We didn't have the best day here, on the one-month anniversary. Babies are a lot of work. But that's OK. We'll post more pictures tomorrow. 

Friday, May 3, 2013

The Praying Type

First, let me tell you that I have an on-off relationship with prayer, meaning I turn to it when I'm really really desperate, and then it somehow works and I think, how am I not doing this on a regular basis? Then things are good and I forget and then something bad happens and here we are again.

So, breastfeeding. Folks, it's been tough. I'm not gonna lie. Espen is getting better, true, and Mary helped tremendously last weekend with getting him to latch. However, it was a poor, shallow latch and one that was extremely painful. Tuesday I cried a lot and thought about quitting altogether. Wednesday I went to my support group at the lactation consultants and felt better about things. Thursday I went to have a one-on-one with the lactation consultant and she watched him "latch" and said, well it'll be so much better once his tongue is clipped. 

Pardon me? I said. He's already had it clipped. Oh!? she said, he's still tongue tied. Meaning, he's not going to latch until we get it fixed. :( And that he could have problems eating solid foods and will continue to cough a lot when he drinks milk, because the base of his tongue can't come up to push milk down his throat and instead it goes into his windpipe. Scary. 

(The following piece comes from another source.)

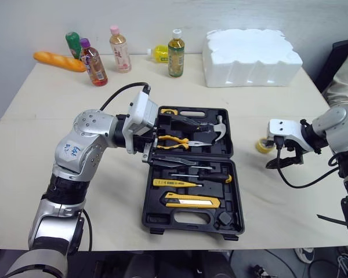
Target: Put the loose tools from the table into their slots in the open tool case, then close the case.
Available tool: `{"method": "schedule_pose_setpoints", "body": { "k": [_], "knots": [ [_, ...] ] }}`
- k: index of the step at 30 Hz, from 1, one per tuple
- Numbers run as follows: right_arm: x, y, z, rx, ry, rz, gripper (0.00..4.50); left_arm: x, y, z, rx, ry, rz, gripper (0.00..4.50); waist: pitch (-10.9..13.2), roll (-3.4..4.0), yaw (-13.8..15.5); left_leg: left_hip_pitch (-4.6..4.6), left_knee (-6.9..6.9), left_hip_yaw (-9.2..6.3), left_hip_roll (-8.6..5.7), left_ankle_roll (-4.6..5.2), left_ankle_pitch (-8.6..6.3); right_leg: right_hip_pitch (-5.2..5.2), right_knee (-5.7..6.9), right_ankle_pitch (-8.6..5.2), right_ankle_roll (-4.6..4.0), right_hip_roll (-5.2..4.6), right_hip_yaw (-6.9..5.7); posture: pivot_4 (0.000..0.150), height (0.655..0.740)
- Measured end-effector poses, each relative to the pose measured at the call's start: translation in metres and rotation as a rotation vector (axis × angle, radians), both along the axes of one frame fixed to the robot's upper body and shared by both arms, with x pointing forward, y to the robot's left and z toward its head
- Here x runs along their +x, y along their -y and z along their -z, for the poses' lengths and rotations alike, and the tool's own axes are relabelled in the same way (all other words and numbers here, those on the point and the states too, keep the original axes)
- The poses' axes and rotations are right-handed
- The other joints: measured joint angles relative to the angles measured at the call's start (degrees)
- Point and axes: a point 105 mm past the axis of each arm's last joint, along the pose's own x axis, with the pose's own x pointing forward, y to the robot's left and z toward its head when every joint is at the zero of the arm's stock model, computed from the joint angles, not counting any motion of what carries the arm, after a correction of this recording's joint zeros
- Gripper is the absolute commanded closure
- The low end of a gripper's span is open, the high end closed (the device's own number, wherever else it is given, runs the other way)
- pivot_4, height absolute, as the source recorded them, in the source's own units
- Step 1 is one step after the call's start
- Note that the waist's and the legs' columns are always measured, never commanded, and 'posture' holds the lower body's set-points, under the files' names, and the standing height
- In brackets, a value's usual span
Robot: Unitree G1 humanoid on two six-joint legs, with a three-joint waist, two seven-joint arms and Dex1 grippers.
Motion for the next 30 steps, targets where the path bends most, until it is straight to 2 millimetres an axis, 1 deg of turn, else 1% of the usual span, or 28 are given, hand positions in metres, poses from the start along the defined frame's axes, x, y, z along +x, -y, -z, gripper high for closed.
{"method": "schedule_pose_setpoints", "body": {
  "k": [2, 4, 5, 6, 9, 10, 11, 14, 16, 17, 18, 20, 21, 22, 23, 24, 25, 27, 28, 30],
  "knots": [
    [0.002, 0.001, 0.000, -0.003, 0.008, 0.003, 0.76, 0.000, 0.000, 0.000, -0.002, 0.000, -0.005, 0.00, 0.0, 0.00, 0.0, 0.01, 0.07, -0.01, 0.01, -0.01, 0.00, 0.02, 0.02, 0.00, 0.00, 0.01, 0.00, 0.150, 0.7400],
    [0.004, -0.001, 0.000, -0.006, 0.012, -0.002, 1.70, 0.001, 0.000, 0.000, -0.003, 0.001, -0.007, 0.00, 0.0, 0.00, -0.1, 0.02, 0.10, -0.02, 0.02, -0.01, 0.00, 0.05, 0.02, 0.00, 0.00, 0.02, -0.01, 0.150, 0.7400],
    [0.004, -0.001, 0.000, -0.007, 0.013, -0.007, 2.04, 0.001, 0.000, 0.000, -0.004, 0.001, -0.010, 0.00, 0.0, 0.00, -0.1, 0.02, 0.14, -0.03, 0.03, -0.01, -0.01, 0.07, 0.02, 0.00, 0.00, 0.02, -0.01, 0.150, 0.7400],
    [0.004, -0.001, 0.000, -0.005, 0.012, -0.008, 2.54, 0.001, 0.000, -0.001, -0.005, 0.001, -0.011, 0.00, 0.0, 0.00, -0.1, 0.02, 0.17, -0.03, 0.02, -0.01, -0.01, 0.07, 0.02, 0.00, 0.00, 0.02, -0.01, 0.150, 0.7400],
    [0.004, -0.002, 0.000, -0.003, 0.006, -0.017, 3.87, 0.001, 0.000, 0.000, -0.004, 0.001, -0.011, 0.00, 0.0, 0.00, 0.0, 0.02, 0.23, -0.02, 0.02, -0.01, -0.01, 0.08, 0.03, 0.00, 0.00, 0.01, -0.01, 0.150, 0.7400],
    [0.003, -0.003, -0.002, -0.008, 0.006, -0.031, 4.40, 0.001, 0.000, 0.000, -0.004, 0.001, -0.011, 0.00, 0.0, 0.00, 0.0, 0.01, 0.23, -0.02, 0.01, -0.01, -0.02, 0.07, 0.03, 0.00, 0.00, 0.01, -0.01, 0.150, 0.7400],
    [0.002, -0.004, -0.004, -0.016, 0.016, -0.049, 4.46, 0.001, 0.000, 0.000, -0.003, 0.000, -0.010, 0.00, 0.0, 0.00, 0.0, 0.01, 0.22, -0.03, 0.02, -0.01, -0.02, 0.07, 0.06, 0.00, 0.00, 0.02, -0.01, 0.150, 0.7400],
    [-0.002, -0.007, -0.012, -0.002, 0.044, -0.094, 4.46, -0.001, -0.001, 0.003, 0.005, -0.009, -0.002, 0.00, 0.0, 0.00, 0.0, 0.01, 0.18, -0.04, 0.02, -0.01, -0.02, 0.06, 0.07, 0.00, 0.00, 0.01, -0.03, 0.150, 0.7400],
    [-0.010, -0.017, -0.022, 0.057, 0.076, -0.131, 4.46, -0.005, -0.002, 0.011, 0.034, -0.028, 0.022, 0.00, 0.0, 0.00, 0.1, -0.01, 0.17, -0.08, 0.03, -0.02, -0.02, 0.06, 0.07, 0.00, 0.00, 0.01, -0.04, 0.150, 0.7400],
    [-0.018, -0.023, -0.026, 0.089, 0.091, -0.148, 4.46, -0.007, -0.003, 0.016, 0.054, -0.033, 0.036, 0.00, 0.0, 0.01, 0.1, -0.02, 0.16, -0.10, 0.03, -0.02, -0.02, 0.05, 0.07, 0.00, 0.00, 0.01, -0.05, 0.150, 0.7400],
    [-0.032, -0.032, -0.028, 0.132, 0.101, -0.182, 4.46, -0.010, -0.005, 0.022, 0.073, -0.035, 0.048, 0.00, 0.0, 0.03, 0.2, -0.04, 0.10, -0.18, 0.06, -0.03, -0.02, 0.05, 0.07, -0.01, -0.01, 0.01, -0.06, 0.150, 0.7400],
    [-0.069, -0.061, -0.027, 0.228, 0.076, -0.266, 4.46, -0.014, -0.013, 0.039, 0.123, -0.060, 0.050, 0.00, 0.0, 0.04, 0.5, -0.06, 0.15, -0.32, 0.14, -0.16, -0.10, 0.08, 0.07, -0.04, -0.08, 0.02, -0.09, 0.150, 0.7400],
    [-0.086, -0.075, -0.023, 0.268, 0.055, -0.303, 4.46, -0.017, -0.014, 0.047, 0.148, -0.065, 0.054, 0.00, 0.0, 0.04, 0.8, -0.08, 0.16, -0.39, 0.15, -0.16, -0.10, 0.09, 0.09, -0.05, -0.09, 0.01, -0.08, 0.150, 0.7400],
    [-0.110, -0.095, -0.015, 0.311, 0.010, -0.350, 4.46, -0.020, -0.015, 0.058, 0.183, -0.066, 0.066, 0.00, 0.0, 0.04, 1.0, -0.08, 0.24, -0.39, 0.15, -0.19, -0.12, 0.12, 0.06, -0.05, -0.10, 0.02, -0.08, 0.150, 0.7400],
    [-0.123, -0.106, -0.010, 0.336, -0.022, -0.384, 4.46, -0.022, -0.015, 0.064, 0.201, -0.070, 0.075, 0.00, 0.0, 0.03, 1.1, -0.08, 0.27, -0.34, 0.13, -0.19, -0.13, 0.14, 0.01, -0.06, -0.11, 0.01, -0.06, 0.150, 0.7400],
    [-0.141, -0.120, -0.005, 0.367, -0.061, -0.410, 4.46, -0.027, -0.015, 0.072, 0.225, -0.070, 0.093, 0.00, 0.0, 0.03, 1.3, -0.08, 0.49, -0.25, 0.06, -0.09, -0.18, 0.12, -0.02, -0.05, -0.10, -0.03, -0.06, 0.150, 0.7400],
    [-0.148, -0.124, -0.004, 0.375, -0.064, -0.409, 4.46, -0.029, -0.015, 0.074, 0.234, -0.061, 0.099, 0.00, 0.0, 0.04, 1.5, -0.06, 0.55, -0.22, 0.05, -0.05, -0.19, 0.17, -0.01, -0.05, -0.10, -0.05, -0.04, 0.150, 0.7400],
    [-0.169, -0.135, 0.004, 0.393, -0.094, -0.419, 4.46, -0.033, -0.015, 0.078, 0.246, -0.034, 0.104, 0.00, 0.0, 0.00, 1.7, 0.07, 0.59, -0.26, 0.04, 0.04, -0.24, 0.37, -0.06, -0.05, -0.09, -0.09, 0.05, 0.150, 0.7400],
    [-0.176, -0.138, 0.008, 0.402, -0.112, -0.421, 4.46, -0.034, -0.016, 0.080, 0.248, -0.031, 0.104, 0.00, 0.0, 0.00, 1.8, 0.10, 0.60, -0.27, 0.03, 0.07, -0.26, 0.41, -0.09, -0.05, -0.09, -0.11, 0.06, 0.150, 0.7400],
    [-0.185, -0.139, 0.014, 0.395, -0.125, -0.411, 4.46, -0.037, -0.015, 0.082, 0.258, -0.028, 0.120, 0.00, 0.0, 0.00, 2.1, 0.09, 0.60, -0.27, 0.01, 0.15, -0.30, 0.42, -0.12, -0.04, -0.09, -0.11, 0.07, 0.150, 0.7400]
  ]
}}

We talked about what to do next. The doc who did the clipping is the head of the Ear, Nose and Throat program at the children's hospital here (and outside of our insurance). He does not do second clippings. He just doesn't (a call with him yesterday morning confirmed). She suggested another doc, but based on his yelp reviews, erg, that wasn't going to happen. I thought of a third option this morning: call the Kaiser ENT department and try to get in. I tried to call three times today with no luck. But then! They called me (I had left a msg somewhere) and said, is there any way you could come today? So I chose an appointment where Pete could meet me (thankful for his crazy early work schedule!), and off we went. 

I was super skeptical. The Kaiser lactation consultants had missed his tongue tie altogether, so I didn't have much hope. But still, I felt better about going to an ENT versus some dentist. 

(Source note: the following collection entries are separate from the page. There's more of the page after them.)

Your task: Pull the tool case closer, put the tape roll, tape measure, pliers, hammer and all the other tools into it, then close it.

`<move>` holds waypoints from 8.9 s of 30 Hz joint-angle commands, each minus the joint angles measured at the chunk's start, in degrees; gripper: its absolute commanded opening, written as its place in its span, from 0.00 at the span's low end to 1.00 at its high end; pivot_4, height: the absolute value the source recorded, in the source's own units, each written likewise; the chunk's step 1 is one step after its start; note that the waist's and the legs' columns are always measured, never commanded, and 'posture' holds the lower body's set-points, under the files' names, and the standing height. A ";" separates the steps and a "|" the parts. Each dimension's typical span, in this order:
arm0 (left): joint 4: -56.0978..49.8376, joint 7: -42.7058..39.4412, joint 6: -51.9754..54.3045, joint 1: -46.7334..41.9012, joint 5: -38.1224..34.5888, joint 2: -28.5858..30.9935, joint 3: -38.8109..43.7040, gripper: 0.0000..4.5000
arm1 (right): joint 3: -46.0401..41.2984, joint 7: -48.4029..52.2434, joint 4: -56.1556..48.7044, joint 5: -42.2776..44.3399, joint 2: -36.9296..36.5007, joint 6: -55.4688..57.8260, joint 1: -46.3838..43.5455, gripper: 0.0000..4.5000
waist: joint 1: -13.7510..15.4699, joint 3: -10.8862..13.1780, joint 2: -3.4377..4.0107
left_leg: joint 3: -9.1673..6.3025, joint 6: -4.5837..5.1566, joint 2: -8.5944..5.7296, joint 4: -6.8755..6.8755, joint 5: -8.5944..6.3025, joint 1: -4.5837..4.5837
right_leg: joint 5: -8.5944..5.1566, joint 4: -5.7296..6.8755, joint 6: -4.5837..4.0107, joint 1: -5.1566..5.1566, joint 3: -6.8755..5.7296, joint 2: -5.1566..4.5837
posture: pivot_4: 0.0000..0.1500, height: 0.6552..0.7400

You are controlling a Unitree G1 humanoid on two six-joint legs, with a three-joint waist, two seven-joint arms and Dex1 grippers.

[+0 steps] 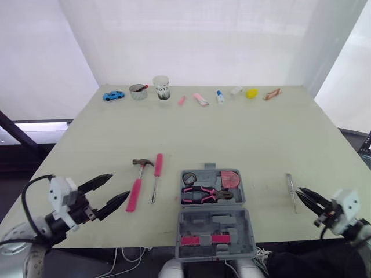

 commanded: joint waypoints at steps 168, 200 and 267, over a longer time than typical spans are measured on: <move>42.96 -12.80 -14.27 -46.21 32.55 -11.08 -40.80 0.03 | 36.94 12.06 22.15 -25.65 1.77 7.71 -40.88 0.00 | 0.19 0.13 0.24 | -0.74 0.00 -0.11 0.88 -0.02 0.00 | 0.20 0.19 0.12 0.74 -0.76 -0.07 | 1.00 1.00; 55.61 -11.81 -21.24 -51.54 35.27 -13.15 -39.10 0.03 | 36.59 9.57 26.69 -27.48 3.76 5.30 -43.24 0.00 | 0.18 0.13 0.24 | -0.76 0.00 -0.11 0.89 -0.02 0.02 | 0.21 0.20 0.14 0.76 -0.74 -0.06 | 1.00 1.00; 17.43 -9.31 -2.32 -30.77 8.45 -2.97 -18.66 0.00 | 15.04 0.90 12.40 -7.19 -0.40 6.05 -27.87 0.18 | 0.07 0.54 0.34 | -0.79 -0.02 -0.05 0.73 -0.03 -0.12 | 0.23 0.04 0.19 0.67 -0.73 -0.08 | 1.00 1.00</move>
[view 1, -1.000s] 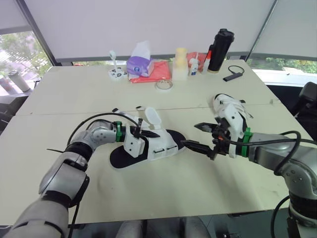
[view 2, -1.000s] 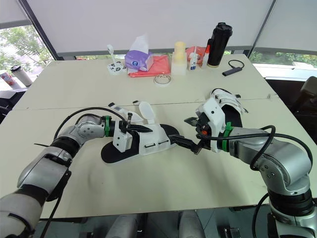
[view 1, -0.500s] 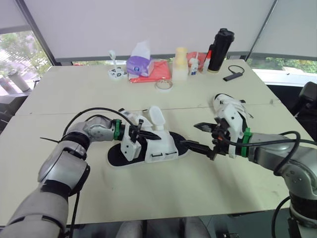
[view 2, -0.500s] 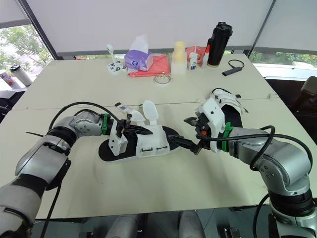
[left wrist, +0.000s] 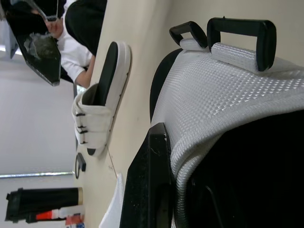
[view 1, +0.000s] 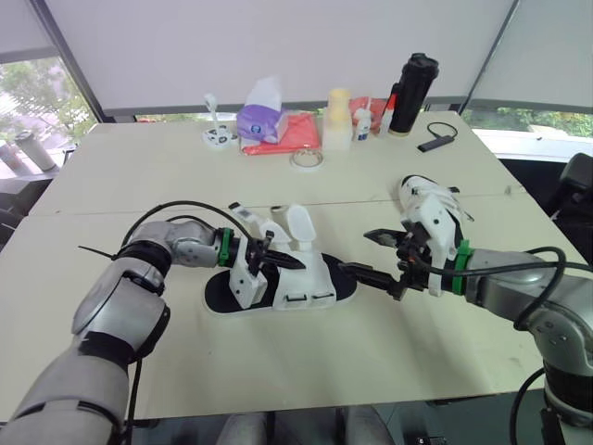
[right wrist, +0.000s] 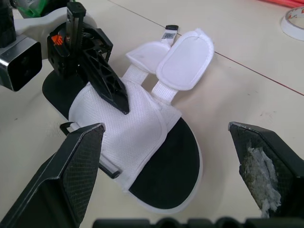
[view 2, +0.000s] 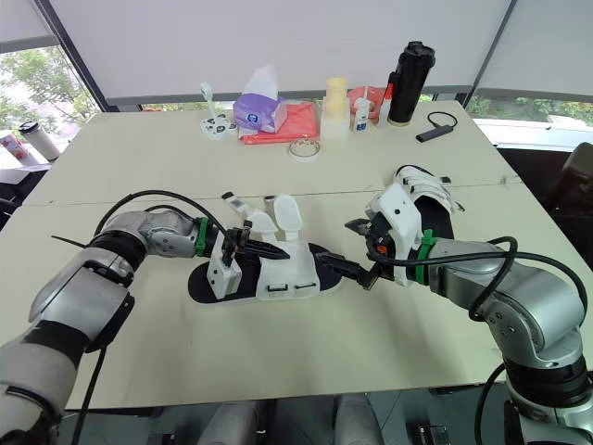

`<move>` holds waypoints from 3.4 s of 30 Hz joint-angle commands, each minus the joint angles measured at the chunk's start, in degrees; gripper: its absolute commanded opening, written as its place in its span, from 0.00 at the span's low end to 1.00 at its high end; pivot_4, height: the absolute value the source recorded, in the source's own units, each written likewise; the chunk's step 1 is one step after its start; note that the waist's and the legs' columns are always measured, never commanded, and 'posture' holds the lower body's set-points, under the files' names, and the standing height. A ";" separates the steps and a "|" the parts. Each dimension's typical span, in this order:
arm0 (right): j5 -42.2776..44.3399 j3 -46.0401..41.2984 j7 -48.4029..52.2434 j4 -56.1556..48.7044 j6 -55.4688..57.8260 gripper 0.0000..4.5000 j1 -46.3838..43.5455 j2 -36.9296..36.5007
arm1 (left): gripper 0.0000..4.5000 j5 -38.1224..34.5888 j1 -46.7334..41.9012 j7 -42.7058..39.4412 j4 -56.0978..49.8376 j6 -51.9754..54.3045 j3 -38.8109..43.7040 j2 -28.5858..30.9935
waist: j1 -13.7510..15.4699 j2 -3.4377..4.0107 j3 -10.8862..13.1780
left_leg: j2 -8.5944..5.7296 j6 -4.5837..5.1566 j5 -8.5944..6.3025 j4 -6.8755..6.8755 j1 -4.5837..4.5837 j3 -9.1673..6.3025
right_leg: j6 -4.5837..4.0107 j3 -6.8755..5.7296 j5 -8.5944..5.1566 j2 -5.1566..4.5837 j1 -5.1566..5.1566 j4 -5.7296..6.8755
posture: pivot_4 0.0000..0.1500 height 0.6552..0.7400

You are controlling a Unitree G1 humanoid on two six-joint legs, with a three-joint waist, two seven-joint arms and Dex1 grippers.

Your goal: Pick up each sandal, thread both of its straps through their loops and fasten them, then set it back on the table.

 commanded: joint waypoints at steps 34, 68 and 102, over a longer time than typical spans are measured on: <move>-13.14 11.24 7.41 7.93 -12.61 1.00 -1.87 -6.03 | 1.00 -59.02 14.27 -64.47 -14.16 45.47 19.49 6.92 | -1.23 0.05 -0.04 | 0.16 0.00 0.00 0.01 0.07 0.02 | -0.10 0.00 0.01 0.04 -0.02 0.05 | 1.00 0.88; -35.52 26.87 25.94 30.13 -38.88 0.01 -7.35 3.09 | 1.00 -80.20 40.29 -48.29 -68.33 120.46 35.76 13.35 | -1.49 0.07 0.01 | 0.19 -0.02 0.00 -0.10 0.04 -0.02 | -0.19 0.06 0.02 0.15 -0.13 0.01 | 1.00 0.88; -41.91 28.87 28.89 31.96 -43.35 0.01 -4.49 7.96 | 1.00 -96.99 21.36 -24.25 -38.16 151.59 54.14 -16.18 | -0.37 -0.09 -0.07 | 0.18 -0.15 0.07 -0.03 0.24 -0.08 | -0.16 0.04 0.05 0.21 0.12 0.02 | 1.00 0.88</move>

We arrived and saw the doc. We start talking, and she explains she has a three month old who was also tongue tied. She tells us she is going to the same lactation consultant as us (!) and knows them well. She checked him out and said she definitely felt additional tightness around the base of his tongue. She clipped it and rechecked and clipped again until she didn't feel it anymore. The end. The appointment was free.

I prayed all week for some peace around breastfeeding in whatever form that would come: a nudge in some direction or some clarity to either stop or keep hanging in there. I was starting to despair and plot my exit strategy for switching to all formula. Pumping milk every three hours 'round the clock is tedious at best, and it also consumes four hours of my day where I could be noodling my kiddo or sleeping. Four hours. Trying Espen on the breast is tough work; while he's much more laid back than Lucia was, he's also hungry and it's hard to feel like I'm pushing him or challenging him when all he's trying to do is eat. 

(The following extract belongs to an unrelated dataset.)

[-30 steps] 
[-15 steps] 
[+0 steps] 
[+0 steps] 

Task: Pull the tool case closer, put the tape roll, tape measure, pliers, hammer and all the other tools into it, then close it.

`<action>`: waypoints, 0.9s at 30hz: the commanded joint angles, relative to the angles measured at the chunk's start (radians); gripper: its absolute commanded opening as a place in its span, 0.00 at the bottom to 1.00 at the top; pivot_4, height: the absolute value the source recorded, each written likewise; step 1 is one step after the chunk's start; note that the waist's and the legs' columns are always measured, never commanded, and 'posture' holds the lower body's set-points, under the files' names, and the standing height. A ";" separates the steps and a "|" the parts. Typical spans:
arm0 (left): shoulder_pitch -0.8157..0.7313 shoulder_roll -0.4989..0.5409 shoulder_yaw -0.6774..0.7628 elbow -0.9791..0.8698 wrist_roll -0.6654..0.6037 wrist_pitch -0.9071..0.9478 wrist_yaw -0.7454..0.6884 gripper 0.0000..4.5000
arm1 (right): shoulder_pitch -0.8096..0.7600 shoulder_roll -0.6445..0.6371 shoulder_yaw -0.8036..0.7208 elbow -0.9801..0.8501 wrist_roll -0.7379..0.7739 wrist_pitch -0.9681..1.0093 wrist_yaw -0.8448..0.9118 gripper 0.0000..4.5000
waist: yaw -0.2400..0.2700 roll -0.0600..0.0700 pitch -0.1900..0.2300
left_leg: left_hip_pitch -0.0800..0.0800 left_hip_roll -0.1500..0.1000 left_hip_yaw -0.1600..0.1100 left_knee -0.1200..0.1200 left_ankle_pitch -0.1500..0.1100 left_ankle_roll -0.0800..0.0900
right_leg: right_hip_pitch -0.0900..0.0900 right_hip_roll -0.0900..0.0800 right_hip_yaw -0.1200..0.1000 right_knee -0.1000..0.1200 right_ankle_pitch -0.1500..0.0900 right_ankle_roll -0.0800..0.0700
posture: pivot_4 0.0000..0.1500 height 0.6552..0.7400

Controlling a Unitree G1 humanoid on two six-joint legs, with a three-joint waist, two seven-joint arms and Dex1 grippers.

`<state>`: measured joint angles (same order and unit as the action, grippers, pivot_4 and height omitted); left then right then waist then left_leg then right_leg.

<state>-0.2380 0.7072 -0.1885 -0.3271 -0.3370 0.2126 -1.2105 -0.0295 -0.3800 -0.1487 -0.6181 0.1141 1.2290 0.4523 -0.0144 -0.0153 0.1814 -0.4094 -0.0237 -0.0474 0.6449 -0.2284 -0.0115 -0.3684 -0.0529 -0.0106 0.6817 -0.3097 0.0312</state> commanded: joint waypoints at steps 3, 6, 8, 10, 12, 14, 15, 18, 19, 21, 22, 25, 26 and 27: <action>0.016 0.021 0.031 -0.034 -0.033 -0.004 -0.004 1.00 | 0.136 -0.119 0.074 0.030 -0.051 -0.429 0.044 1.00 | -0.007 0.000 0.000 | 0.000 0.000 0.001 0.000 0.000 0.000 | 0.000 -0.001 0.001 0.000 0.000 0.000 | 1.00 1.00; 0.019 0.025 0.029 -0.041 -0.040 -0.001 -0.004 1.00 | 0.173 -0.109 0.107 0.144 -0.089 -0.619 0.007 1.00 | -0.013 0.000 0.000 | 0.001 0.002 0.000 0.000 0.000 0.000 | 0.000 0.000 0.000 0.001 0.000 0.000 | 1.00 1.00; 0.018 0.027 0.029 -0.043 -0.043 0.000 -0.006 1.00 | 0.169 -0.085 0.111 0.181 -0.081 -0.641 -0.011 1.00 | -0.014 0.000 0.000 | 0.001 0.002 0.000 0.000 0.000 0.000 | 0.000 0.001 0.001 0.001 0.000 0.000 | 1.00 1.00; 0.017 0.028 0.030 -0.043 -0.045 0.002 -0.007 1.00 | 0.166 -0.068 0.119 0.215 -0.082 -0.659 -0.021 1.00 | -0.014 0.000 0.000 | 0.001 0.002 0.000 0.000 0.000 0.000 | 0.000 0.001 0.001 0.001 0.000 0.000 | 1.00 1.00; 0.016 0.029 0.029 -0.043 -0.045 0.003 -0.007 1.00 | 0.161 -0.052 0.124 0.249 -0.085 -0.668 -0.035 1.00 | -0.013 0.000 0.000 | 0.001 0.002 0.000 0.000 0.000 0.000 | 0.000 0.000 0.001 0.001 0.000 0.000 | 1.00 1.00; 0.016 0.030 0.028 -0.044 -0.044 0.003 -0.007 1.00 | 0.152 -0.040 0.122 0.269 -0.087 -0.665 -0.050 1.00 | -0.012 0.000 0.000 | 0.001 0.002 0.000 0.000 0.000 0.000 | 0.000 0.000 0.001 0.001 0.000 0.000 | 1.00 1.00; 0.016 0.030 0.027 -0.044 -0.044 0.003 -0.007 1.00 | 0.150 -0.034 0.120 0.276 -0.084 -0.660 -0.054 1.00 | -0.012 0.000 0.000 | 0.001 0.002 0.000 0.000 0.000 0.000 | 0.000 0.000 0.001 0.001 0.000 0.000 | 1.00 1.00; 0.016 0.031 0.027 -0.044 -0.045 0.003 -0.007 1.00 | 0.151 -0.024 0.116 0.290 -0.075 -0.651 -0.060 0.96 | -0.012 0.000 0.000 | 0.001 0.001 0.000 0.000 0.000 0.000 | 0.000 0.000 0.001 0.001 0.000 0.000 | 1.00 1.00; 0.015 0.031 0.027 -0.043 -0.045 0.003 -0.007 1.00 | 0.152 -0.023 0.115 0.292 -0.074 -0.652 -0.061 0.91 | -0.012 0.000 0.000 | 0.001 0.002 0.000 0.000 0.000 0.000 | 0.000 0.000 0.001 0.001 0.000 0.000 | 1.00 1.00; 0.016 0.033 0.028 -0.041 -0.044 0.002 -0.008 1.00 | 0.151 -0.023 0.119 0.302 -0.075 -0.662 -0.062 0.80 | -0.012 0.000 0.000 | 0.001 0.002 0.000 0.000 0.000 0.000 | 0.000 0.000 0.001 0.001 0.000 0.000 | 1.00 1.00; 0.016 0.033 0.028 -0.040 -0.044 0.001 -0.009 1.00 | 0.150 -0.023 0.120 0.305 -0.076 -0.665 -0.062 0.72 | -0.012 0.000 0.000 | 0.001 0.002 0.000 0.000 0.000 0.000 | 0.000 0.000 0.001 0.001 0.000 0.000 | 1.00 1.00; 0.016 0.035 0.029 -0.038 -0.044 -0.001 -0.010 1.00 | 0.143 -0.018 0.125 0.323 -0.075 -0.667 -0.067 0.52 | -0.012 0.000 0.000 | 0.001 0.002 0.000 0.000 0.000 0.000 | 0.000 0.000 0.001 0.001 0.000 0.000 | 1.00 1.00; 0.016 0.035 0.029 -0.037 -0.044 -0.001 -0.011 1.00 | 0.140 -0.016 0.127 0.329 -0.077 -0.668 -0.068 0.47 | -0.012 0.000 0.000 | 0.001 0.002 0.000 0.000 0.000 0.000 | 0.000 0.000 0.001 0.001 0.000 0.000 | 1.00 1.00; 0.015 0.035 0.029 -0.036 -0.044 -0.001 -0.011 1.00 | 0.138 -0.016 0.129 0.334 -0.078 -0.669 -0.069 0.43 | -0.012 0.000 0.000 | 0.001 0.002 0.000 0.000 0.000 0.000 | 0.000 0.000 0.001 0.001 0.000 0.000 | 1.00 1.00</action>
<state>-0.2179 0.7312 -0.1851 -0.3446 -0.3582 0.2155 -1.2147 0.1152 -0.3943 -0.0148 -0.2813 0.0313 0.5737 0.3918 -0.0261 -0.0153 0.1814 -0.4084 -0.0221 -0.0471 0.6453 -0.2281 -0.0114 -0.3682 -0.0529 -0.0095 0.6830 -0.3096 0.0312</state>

And today those prayers were answered: everything unfolded pretty magically, like it always does when things are supposed to be. An open appointment that Pete could attend. A doctor who has been through exactly what I've been through. A solution, one day after we discovered a problem. This prayer stuff works. Next I will ask to lose the rest of the baby weight and to hit the lottery. Kidding! Next I'll just start focusing on being thankful and asking for additional patience when a certain four-year-old tests her boundaries. 

Today's pics

I'll write a post later with an exciting update to the breastfeeding saga but until then, enjoy.







Wednesday, May 1, 2013

Yesterday in pics

I'll spare you pictures of the lower parts of our day: let's just say handling the school dropoff solo was harrowing.

Espen and I went on our first walk today. It felt really good.

This afternoon he did some neck stretches on Daddy, looking just like a turtle.